Não trabalhem no limite de vocês. Não apertem a mente e o corpo; eles cobram caro ao longo dos anos e é uma tristeza se sentir doente constantemente e, mesmo assim, seguir apertando seu corpo para caber mais horas de trabalho. Seja generosa com você.

Não criem tantas expectativas com a COP30. Saímos de 2024 com quatro negociações multilaterais frustradas. Primeiro foi a COP16 de Biodiversidade, em Cali, na Colômbia, que terminou sem um documento por falta de quórum; os diplomatas não perderam seus voos para voltar para casa e esvaziaram a plenária final. Só lavamos roupa suja e seguimos com a mesma mala para a COP29 do Clima, em Baku, no Azerbaijão, que foi encerrada à força, com um acordo desrespeitoso sobre financiamento, deixando os países em desenvolvimento irados. No fim, a batata quente foi jogada no colo do Brasil para a COP30, ano que vem em Belém do Pará. Alguns pegaram o avião de Baku mesmo para a 5ª sessão do Comitê Intergovernamental de Negociação (INC-5), em Busan, na Coreia do Sul, que também fracassou em apresentar o tão esperado tratado global contra a poluição por plásticos. Fuen!

Já quase apagando as luzes, os menos cansados seguiram para a COP16 sobre o combate à desertificação, em Riad, na Arábia Saudita, a última esperança do ano. Mas a conferência terminou no sábado (14/12/24), um dia após o fim oficial, sem um acordo entre os negociadores.

Então, amigo, segura a expectativa da COP30. Eu faria uma lista aqui sobre participação social, pressão, o que devemos fazer, o que faremos; a lista de tarefas que temos a partir de 2 de janeiro é imensa, e já me gera ansiedade.

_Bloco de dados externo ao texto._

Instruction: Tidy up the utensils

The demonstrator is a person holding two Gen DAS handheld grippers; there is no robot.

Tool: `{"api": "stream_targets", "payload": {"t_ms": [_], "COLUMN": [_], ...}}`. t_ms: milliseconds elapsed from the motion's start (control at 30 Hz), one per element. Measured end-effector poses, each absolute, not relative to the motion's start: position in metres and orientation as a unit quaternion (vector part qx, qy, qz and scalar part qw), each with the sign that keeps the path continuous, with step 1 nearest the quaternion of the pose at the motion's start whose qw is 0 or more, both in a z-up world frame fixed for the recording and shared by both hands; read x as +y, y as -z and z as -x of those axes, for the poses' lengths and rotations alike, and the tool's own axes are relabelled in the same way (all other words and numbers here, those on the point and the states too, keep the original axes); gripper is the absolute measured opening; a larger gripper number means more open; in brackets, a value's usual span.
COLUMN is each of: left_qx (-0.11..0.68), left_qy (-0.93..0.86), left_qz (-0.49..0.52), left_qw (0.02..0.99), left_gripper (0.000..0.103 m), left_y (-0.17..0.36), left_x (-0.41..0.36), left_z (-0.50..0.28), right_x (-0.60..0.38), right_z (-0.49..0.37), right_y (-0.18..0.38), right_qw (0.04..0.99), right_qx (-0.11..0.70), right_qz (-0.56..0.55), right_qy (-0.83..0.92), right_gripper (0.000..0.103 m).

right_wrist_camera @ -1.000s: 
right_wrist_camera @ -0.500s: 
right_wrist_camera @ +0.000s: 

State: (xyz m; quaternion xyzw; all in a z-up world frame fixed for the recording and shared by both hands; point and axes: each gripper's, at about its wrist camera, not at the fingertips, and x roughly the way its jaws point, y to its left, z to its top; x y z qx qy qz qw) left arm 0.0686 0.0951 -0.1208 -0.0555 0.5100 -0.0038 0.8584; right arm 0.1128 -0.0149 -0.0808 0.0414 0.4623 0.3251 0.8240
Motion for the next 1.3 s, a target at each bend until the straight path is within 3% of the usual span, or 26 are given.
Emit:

A COP30 vai ser importante? Ou será mais um espaço para o governo brasileiro reafirmar para fora algo que não está cumprindo dentro? A COP30 vai ser importante, sim, gente. Com um Congresso Nacional mais difícil a cada dia, querendo vender terreno nas praias, prejudicar comunidades pesqueiras, aprovando projetos de lei que retiram direitos e promovem retrocessos. Talvez, e talvez só talvez, a chegada de uma grande conferência internacional, com tantos países, seja um caminho para que dentro do país – na política doméstica, nos Estados e municípios – a coisa seja levada a sério. Isso tudo, supostamente. Que os gestores não usem a COP30 para marketing, mas para encarar de frente a crise climática, nossos desafios nos territórios e avançar com políticas de adaptação às mudanças climáticas, segurança climática, titulação de territórios quilombolas, demarcação de terras indígenas e proteção das pessoas. Que seja um impulso para pensarmos em mudanças climáticas e direitos humanos.

Bebam água. E dias melhores em 2025. 


Mariana Belmont – Jornalista e assessora de Clima e Racismo Ambiental de Geledés – Instituto da Mulher Negra, faz parte do conselho da Nuestra América Verde e da Rede por Adaptação Antirracista. E organizadora do livro “Racismo Ambiental e Emergências Climáticas no Brasil” (Oralituras, 2023).